A juicio de este revisor, este planteamiento centrado en el análisis de determinados temas, seleccionados en función de su mayor o menor alejamiento de las experiencias y las preocupaciones personales de los ciudadanos, parece subvertir significativamente el correlato empírico de la metáfora de la “agenda” con la que la teoría de la agenda-setting se aproxima a los procesos de formación de la opinión pública. Una “agenda” (sea política, mediática o ciudadana) no es sólo un conjunto de asuntos que interesan, preocupan, atienden y sobre los que actúan los sujetos (políticos, medios y ciudadanos) implicados en ese proceso, sino un conjunto de asuntos priorizados.

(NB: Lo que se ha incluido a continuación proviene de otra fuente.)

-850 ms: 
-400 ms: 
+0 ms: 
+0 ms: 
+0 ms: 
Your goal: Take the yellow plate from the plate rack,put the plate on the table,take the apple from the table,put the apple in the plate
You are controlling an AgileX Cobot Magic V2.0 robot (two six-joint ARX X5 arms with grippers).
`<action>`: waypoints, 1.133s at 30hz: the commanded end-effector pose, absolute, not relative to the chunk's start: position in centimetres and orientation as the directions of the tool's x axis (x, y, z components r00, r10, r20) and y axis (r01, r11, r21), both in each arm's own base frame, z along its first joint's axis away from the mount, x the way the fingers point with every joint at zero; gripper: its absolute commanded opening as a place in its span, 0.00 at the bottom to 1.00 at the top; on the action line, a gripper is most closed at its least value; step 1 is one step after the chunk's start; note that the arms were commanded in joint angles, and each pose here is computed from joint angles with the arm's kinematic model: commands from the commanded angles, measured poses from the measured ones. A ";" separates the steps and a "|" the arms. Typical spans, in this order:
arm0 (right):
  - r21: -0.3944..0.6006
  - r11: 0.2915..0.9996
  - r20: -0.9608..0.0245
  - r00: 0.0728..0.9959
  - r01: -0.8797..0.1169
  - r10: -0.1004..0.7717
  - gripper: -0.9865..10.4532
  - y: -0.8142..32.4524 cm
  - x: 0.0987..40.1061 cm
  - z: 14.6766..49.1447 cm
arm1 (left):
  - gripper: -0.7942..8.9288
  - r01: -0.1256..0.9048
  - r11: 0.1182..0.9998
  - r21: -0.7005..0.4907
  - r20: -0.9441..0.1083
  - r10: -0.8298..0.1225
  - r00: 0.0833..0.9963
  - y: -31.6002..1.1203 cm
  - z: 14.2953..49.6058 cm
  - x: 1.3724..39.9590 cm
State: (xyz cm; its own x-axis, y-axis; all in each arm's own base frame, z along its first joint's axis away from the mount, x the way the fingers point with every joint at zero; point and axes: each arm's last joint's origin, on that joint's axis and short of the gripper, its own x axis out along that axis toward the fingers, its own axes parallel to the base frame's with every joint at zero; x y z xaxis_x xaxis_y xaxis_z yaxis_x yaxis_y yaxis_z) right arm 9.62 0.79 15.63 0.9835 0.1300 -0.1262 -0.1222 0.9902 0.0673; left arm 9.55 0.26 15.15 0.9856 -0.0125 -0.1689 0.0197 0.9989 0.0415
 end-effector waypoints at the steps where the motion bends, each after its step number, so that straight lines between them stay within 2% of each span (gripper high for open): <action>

No es sólo cuestión de temas, sino de la “potencia” con la que son suscitados en un momento determinado. Lo que muy básicamente pretende dilucidar la teoría de la agenda-setting es la relación que pueda existir entre las prioridades temáticas (los asuntos importantes) que tengan los sistemas político, mediático y la ciudadanía, en la hipótesis de que las prioridades políticas y mediáticas en un momento determinado (aquello a lo se aplica la actividad política y la actividad informativa) influirán sobre la ciudadanía haciendo que ésta considere que aquéllos son los asuntos públicamente relevantes.

En este trabajo, no se aborda ese proceso de establecimiento de prioridades; esto es, cuáles son, en el periodo de tiempo analizado (2000-2006), los temas relevantes para el sistema político, para los medios de comunicación y para los ciudadanos, y qué relación hay entre esas prioridades, si hay discrepancias entre ellas o influencia de unas sobre otras.

Si hemos interpretado bien el gráfico 3 (y en caso contrario debería aclararlo el autor), en el momento de máxima percepción del tema de la vivienda como un problema público importante por parte de la ciudadanía española (hacia octubre de 2006), sólo el 30% de los encuestados por el CIS lo consideraba como uno de los tres temas importantes del país; en el caso de la violencia doméstica, ese punto máximo (hacia enero de 2004), sólo alcanza alrededor del 10% de los encuestados; y en el del matrimonio homosexual, nunca fue uno de los tres problemas importantes del país para ninguno de los encuestados a lo largo de todo ese periodo.

Parece lógico que si queremos representar empíricamente la “agenda pública” se trataría de trabajar con el dato de cuál es (o cuáles son) para la mayoría de los ciudadanos los temas públicamente relevantes en cada momento, y no cómo evoluciona el porcentaje de los ciudadanos que consideran importante un determinado asunto. Porque, siguiendo con los casos que plantea el autor, pudiera suceder que en octubre de 2006 el 30% de los ciudadanos estimasen que la vivienda era uno de los tres temas relevantes, pero que el 70% considerase que el primer tema era el “terrorismo”, o la “organización del Estado”, o cualquier otro. ¿No sería éste el indicador más fiable de la “agenda pública”; esto es, de las prioridades percibidas por los ciudadanos en la esfera pública?"